Task requirements: In the entries below, find the line with "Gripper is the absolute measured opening" and the line with "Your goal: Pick"; reproduce those two lines and all lines between them exactly, without pictures.

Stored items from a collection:
_ _ _
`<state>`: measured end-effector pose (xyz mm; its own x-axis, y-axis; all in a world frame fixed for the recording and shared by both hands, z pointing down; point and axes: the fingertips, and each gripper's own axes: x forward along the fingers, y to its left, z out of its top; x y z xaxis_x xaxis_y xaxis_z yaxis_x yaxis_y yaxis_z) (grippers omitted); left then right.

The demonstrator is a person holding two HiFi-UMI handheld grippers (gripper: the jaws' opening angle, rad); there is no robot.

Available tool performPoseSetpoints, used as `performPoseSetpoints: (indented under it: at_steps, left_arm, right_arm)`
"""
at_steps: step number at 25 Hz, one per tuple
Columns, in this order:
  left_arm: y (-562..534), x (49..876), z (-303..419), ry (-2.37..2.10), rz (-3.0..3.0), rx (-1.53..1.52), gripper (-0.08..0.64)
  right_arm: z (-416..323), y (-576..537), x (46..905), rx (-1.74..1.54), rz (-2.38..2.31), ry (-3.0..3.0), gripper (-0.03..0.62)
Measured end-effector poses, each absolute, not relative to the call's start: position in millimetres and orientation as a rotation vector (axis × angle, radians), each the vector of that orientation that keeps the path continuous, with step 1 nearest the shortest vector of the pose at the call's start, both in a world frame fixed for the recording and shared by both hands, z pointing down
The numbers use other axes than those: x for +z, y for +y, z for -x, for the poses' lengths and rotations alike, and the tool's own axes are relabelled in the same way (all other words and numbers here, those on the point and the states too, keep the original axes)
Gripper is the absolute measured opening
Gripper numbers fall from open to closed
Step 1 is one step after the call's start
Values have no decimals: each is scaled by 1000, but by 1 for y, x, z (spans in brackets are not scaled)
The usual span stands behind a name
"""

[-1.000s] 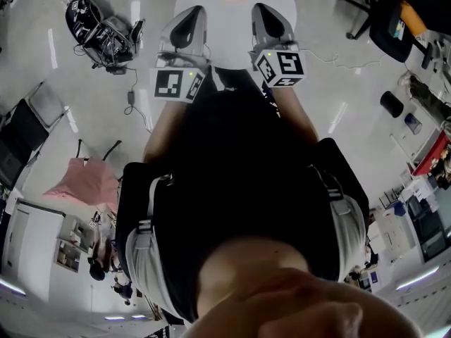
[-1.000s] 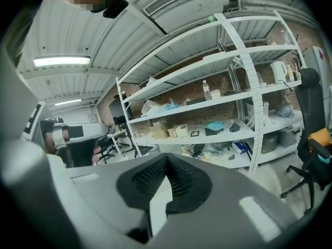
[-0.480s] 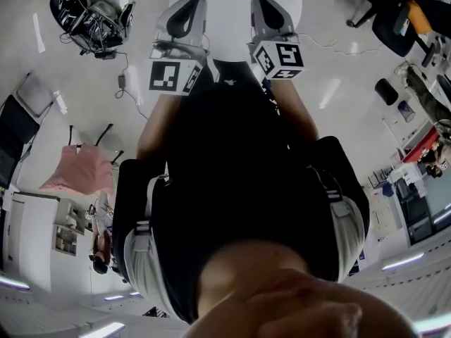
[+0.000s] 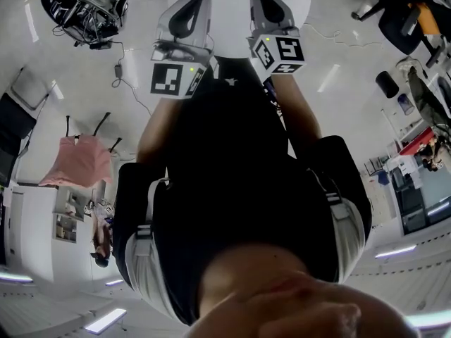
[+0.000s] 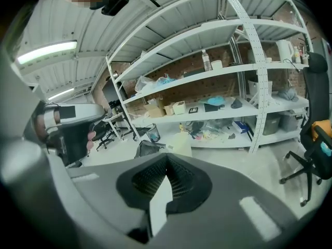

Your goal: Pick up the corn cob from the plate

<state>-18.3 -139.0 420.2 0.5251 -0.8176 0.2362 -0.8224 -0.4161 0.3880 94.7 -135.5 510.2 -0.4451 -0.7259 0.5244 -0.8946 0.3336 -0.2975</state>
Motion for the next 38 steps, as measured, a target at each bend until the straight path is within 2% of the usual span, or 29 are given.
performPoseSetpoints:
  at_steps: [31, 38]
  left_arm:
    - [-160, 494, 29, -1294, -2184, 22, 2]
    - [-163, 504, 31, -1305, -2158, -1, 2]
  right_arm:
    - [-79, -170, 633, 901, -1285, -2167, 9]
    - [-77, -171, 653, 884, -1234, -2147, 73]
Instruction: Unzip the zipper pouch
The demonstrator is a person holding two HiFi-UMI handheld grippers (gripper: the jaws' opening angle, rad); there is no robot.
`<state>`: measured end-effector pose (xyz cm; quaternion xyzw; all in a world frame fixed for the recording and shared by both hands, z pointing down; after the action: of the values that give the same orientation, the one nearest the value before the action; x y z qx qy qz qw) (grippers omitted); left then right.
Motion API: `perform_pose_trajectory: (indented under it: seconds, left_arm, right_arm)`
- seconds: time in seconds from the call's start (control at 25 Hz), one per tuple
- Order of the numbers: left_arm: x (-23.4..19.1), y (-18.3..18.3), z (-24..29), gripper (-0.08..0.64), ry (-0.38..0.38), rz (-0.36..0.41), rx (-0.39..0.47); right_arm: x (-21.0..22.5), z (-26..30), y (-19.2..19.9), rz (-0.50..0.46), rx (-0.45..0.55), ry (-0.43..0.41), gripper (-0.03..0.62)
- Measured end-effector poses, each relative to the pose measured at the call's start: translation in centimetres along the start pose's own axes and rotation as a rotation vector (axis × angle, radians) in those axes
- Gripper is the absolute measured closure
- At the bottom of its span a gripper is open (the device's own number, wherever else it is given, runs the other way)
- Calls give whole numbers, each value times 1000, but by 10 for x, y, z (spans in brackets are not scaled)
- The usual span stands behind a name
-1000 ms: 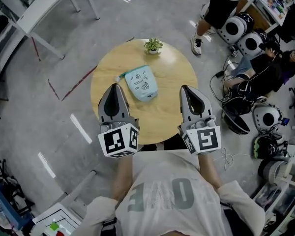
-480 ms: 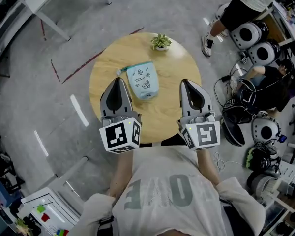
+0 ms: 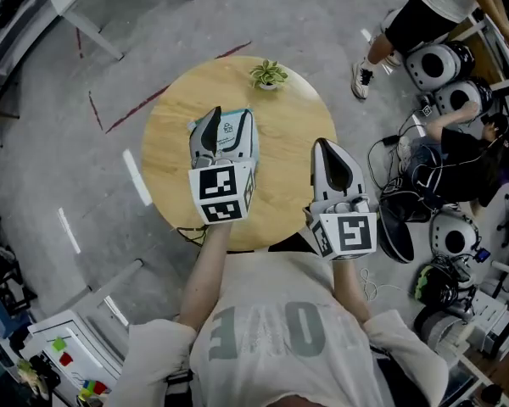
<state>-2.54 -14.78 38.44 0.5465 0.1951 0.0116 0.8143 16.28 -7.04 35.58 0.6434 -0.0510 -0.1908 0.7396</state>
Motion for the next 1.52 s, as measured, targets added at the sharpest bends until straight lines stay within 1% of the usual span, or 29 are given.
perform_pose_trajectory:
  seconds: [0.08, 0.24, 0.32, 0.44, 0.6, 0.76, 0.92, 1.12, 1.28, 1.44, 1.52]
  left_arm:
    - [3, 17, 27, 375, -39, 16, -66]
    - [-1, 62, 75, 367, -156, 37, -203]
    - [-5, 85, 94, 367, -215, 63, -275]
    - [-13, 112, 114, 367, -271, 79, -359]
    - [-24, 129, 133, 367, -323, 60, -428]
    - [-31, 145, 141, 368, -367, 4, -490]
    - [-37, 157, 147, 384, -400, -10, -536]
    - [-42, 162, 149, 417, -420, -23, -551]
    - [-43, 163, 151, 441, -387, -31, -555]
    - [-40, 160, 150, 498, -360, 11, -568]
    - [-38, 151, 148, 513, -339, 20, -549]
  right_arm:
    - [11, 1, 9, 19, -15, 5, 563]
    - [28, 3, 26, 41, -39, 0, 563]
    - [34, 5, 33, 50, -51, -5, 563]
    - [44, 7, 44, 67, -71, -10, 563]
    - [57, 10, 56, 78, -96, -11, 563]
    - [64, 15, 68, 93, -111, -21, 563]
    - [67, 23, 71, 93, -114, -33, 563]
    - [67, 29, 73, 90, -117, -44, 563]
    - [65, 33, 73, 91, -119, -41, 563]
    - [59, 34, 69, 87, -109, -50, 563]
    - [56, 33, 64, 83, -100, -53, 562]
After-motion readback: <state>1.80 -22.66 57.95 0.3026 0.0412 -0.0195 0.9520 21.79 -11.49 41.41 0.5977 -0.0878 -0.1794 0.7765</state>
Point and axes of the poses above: the fingertips, and each gripper's own axes: z forward along the fingers, x to its right, y out of its underside, the point moved 7 cm from there along -z, backward along the fingers, and after that the axes turned 14 degrees about -z, right-handed, at the moved point
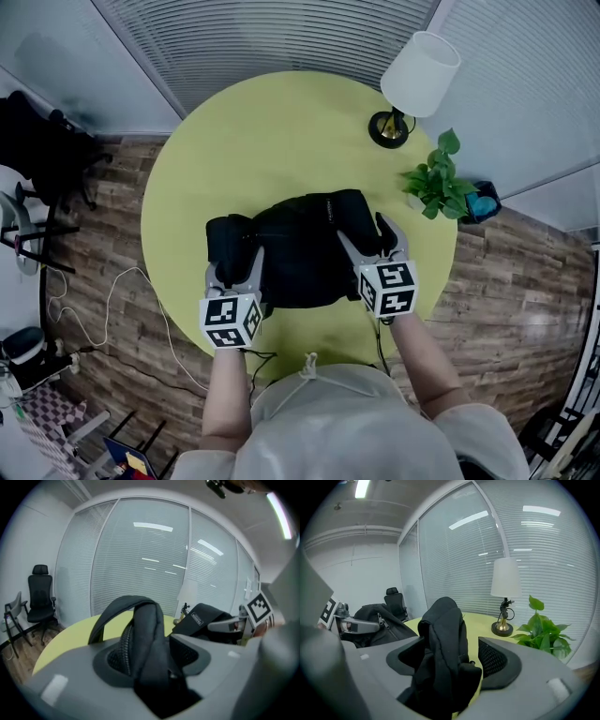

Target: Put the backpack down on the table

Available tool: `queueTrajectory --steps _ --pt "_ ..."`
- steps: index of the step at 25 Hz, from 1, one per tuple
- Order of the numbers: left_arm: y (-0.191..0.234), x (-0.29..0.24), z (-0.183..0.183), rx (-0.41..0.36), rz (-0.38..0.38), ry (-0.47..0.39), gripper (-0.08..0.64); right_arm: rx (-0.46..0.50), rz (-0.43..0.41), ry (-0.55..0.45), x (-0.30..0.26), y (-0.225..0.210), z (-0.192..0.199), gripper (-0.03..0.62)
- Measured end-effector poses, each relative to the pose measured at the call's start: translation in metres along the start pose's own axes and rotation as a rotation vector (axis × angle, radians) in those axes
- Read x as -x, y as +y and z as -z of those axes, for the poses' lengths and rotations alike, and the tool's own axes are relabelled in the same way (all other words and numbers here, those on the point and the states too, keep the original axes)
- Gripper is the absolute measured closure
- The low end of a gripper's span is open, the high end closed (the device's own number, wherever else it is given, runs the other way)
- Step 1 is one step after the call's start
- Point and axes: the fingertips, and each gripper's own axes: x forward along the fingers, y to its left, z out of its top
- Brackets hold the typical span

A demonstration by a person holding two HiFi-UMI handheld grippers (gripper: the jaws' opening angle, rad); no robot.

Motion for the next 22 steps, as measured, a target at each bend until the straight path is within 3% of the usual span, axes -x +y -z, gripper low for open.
queueTrajectory --steps 5,13,18,22 --pt "-0.003 0.018 0.005 0.004 -0.006 -0.014 0.29 -0.038 0.047 -0.046 0.028 -0.004 -0.002 0.25" --pt "-0.011 0.086 0.004 0.015 -0.016 -0.1 0.29 -0.014 0.122 -0.112 0.099 0.02 0.009 0.291" --pt "-0.023 0.143 0.01 -0.027 0.035 -0.125 0.405 -0.019 0.14 -0.114 0.145 0.057 0.029 0.391" --pt "-0.033 0.182 0.024 -0.061 0.058 -0.132 0.456 -0.04 0.134 -0.104 0.177 0.086 0.053 0.426"
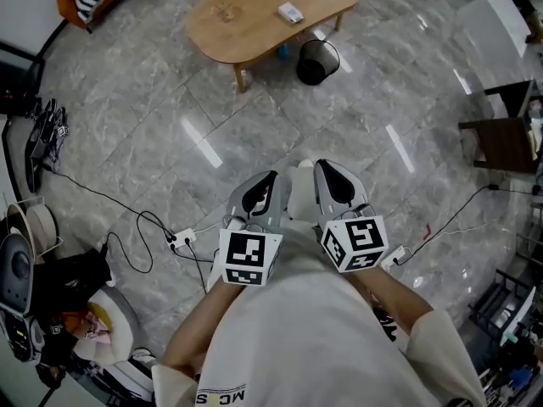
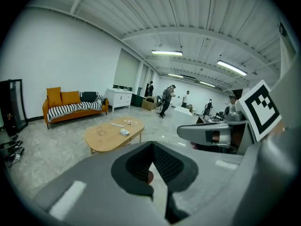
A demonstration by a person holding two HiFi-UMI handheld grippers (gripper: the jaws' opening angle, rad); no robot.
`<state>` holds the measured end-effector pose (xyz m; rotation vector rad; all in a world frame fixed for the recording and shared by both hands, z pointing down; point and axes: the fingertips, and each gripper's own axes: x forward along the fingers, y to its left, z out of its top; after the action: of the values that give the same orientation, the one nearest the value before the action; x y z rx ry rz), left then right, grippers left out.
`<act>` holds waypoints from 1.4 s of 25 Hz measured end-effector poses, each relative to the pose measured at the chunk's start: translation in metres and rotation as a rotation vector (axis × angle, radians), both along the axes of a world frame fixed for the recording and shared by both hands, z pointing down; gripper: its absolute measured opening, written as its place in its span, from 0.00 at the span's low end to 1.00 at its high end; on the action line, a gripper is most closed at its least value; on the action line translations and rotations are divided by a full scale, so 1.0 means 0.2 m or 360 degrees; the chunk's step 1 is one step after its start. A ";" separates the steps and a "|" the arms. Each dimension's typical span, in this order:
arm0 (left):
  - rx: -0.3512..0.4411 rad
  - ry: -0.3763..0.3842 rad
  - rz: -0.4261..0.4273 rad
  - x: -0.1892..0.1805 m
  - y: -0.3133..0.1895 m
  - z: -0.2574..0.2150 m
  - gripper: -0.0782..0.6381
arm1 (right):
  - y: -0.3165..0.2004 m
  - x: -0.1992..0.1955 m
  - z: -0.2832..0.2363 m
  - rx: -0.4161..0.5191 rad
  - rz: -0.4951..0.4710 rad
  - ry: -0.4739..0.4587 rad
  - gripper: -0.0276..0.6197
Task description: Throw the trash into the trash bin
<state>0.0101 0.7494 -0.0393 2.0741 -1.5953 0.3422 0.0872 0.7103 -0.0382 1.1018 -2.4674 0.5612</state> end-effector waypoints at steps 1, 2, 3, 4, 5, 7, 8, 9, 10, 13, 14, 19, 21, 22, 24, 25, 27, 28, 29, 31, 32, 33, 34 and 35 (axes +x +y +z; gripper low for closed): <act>-0.0006 -0.0002 0.0002 -0.02 -0.02 0.01 0.11 | -0.04 -0.02 0.00 -0.0003 -0.0005 0.0003 0.08; -0.0013 -0.0007 0.0006 -0.04 -0.06 0.02 0.11 | -0.08 -0.03 0.00 -0.0005 -0.0005 0.0005 0.07; -0.0020 -0.0011 0.0009 -0.06 -0.10 0.02 0.11 | -0.13 -0.05 0.01 -0.0010 -0.0002 0.0005 0.07; -0.0026 -0.0014 0.0008 -0.09 -0.14 0.03 0.11 | -0.18 -0.07 0.02 -0.0015 0.0003 0.0007 0.08; -0.0030 -0.0014 0.0001 -0.11 -0.18 0.04 0.11 | -0.23 -0.08 0.03 -0.0018 0.0005 0.0012 0.07; -0.0028 -0.0017 -0.0025 -0.16 -0.28 0.06 0.11 | -0.33 -0.11 0.06 -0.0017 0.0003 0.0017 0.07; -0.0027 -0.0024 -0.0035 -0.18 -0.33 0.07 0.11 | -0.39 -0.13 0.07 -0.0014 -0.0001 0.0014 0.07; -0.0030 -0.0033 -0.0042 -0.19 -0.40 0.08 0.11 | -0.46 -0.14 0.08 -0.0010 -0.0006 0.0009 0.08; -0.0037 -0.0040 -0.0046 -0.21 -0.47 0.09 0.11 | -0.54 -0.15 0.09 -0.0006 -0.0013 0.0004 0.07; -0.0059 -0.0051 -0.0061 -0.23 -0.73 0.12 0.11 | -0.81 -0.17 0.12 0.0002 -0.0054 0.0003 0.07; -0.0062 -0.0057 -0.0067 -0.23 -0.83 0.13 0.11 | -0.91 -0.18 0.12 0.0011 -0.0076 0.0007 0.07; -0.0165 -0.0083 -0.0078 -0.21 -1.30 0.19 0.11 | -1.39 -0.18 0.14 0.0050 -0.0161 0.0025 0.07; -0.0206 -0.0082 -0.0083 -0.18 -1.47 0.20 0.11 | -1.55 -0.18 0.14 0.0042 -0.0199 0.0013 0.07; -0.0220 -0.0085 -0.0088 -0.18 -1.56 0.21 0.11 | -1.63 -0.18 0.15 0.0033 -0.0223 0.0007 0.07; -0.0244 -0.0098 -0.0093 -0.16 -1.72 0.22 0.11 | -1.78 -0.18 0.17 0.0015 -0.0264 -0.0004 0.08; -0.0258 -0.0107 -0.0092 -0.15 -1.79 0.23 0.11 | -1.84 -0.18 0.18 0.0004 -0.0271 -0.0011 0.08; -0.0284 -0.0117 -0.0088 -0.14 -1.93 0.25 0.11 | -1.98 -0.17 0.21 -0.0006 -0.0258 -0.0035 0.08; -0.0292 -0.0120 -0.0087 -0.15 -1.99 0.25 0.11 | -2.05 -0.17 0.21 -0.0001 -0.0245 -0.0043 0.08; -0.0297 -0.0122 -0.0084 -0.15 -2.05 0.26 0.11 | -2.12 -0.17 0.22 0.0008 -0.0233 -0.0044 0.08; -0.0307 -0.0125 -0.0079 -0.16 -2.13 0.28 0.11 | -2.21 -0.18 0.24 0.0025 -0.0227 -0.0030 0.08; -0.0311 -0.0129 -0.0076 -0.16 -2.17 0.29 0.11 | -2.25 -0.19 0.25 0.0028 -0.0230 -0.0026 0.08; -0.0313 -0.0134 -0.0074 -0.18 -2.21 0.30 0.11 | -2.29 -0.20 0.26 0.0028 -0.0230 -0.0024 0.08; -0.0312 -0.0137 -0.0074 -0.20 -2.25 0.31 0.11 | -2.34 -0.22 0.28 0.0027 -0.0229 -0.0025 0.08; -0.0313 -0.0134 -0.0079 -0.22 -2.29 0.33 0.11 | -2.37 -0.24 0.29 0.0027 -0.0229 -0.0022 0.08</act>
<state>-0.0332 0.2915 0.0263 1.8912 -1.5896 0.5522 0.0392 0.2358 0.0207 0.9196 -2.5423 0.5068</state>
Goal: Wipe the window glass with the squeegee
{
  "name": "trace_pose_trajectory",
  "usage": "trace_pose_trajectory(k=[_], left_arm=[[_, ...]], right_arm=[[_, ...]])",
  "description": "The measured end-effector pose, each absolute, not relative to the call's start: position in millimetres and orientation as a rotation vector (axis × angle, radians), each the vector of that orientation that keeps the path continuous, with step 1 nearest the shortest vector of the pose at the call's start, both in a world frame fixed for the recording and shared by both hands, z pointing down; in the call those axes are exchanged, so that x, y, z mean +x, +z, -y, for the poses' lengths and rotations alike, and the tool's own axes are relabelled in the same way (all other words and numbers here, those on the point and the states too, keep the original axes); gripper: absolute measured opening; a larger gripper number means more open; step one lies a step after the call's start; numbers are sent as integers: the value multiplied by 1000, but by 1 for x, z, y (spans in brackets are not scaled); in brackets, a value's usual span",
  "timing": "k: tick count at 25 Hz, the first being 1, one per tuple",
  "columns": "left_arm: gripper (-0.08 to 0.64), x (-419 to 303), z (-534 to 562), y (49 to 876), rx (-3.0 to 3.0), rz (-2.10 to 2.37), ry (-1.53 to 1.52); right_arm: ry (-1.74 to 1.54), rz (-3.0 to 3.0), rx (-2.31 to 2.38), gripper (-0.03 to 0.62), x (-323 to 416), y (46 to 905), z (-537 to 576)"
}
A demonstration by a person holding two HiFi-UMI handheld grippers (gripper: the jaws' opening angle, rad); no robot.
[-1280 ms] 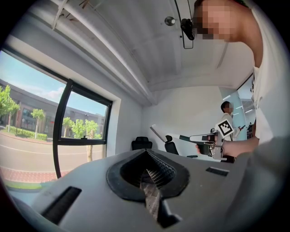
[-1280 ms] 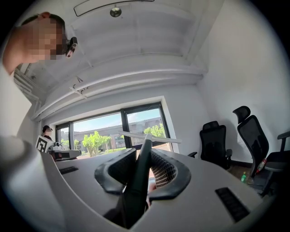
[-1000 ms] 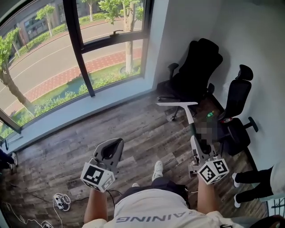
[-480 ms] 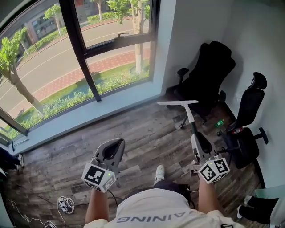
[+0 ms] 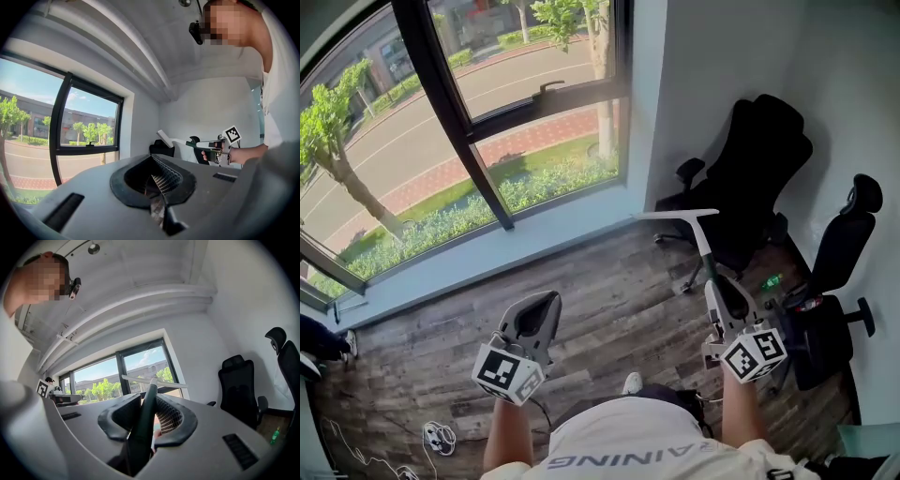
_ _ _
Output:
Gripper is the absolute measured opening
Gripper numbers fall from open to closed
Step 1 is one step after the call's start
Values have no decimals: each is scaled by 1000, but by 1 for y, x, z (spans in brackets are not scaled)
The usual span stands behind a name
"""

[-1.000s] 
[-1.000s] 
[-0.480s] 
[+0.000s] 
[+0.000s] 

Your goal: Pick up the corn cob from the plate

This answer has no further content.